What this task involves: Report the number of lines in the data where the word "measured" appears, and add no other text.

The data:

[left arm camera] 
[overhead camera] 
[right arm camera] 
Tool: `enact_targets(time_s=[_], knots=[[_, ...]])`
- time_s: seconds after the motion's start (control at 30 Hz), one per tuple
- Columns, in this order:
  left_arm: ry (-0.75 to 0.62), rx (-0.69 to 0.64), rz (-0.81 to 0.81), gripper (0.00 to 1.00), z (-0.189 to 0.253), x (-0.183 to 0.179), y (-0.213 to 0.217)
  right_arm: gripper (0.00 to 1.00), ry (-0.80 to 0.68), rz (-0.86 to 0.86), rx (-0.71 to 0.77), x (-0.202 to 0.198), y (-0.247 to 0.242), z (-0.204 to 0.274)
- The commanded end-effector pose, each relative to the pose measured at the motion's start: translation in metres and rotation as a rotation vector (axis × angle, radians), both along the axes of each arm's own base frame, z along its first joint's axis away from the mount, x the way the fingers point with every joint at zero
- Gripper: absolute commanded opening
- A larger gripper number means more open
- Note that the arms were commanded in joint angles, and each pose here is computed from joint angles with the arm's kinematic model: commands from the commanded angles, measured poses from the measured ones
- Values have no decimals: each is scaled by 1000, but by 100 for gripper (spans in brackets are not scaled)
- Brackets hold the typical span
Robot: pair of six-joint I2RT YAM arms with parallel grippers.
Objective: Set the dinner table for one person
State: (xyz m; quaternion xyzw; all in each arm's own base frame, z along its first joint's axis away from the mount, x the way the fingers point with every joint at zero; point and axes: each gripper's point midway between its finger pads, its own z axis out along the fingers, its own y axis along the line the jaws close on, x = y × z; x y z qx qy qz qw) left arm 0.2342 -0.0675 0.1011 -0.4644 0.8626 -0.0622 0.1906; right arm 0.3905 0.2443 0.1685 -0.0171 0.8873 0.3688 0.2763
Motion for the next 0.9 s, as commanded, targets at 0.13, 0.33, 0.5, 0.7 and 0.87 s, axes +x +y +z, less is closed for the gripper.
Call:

Reply: 2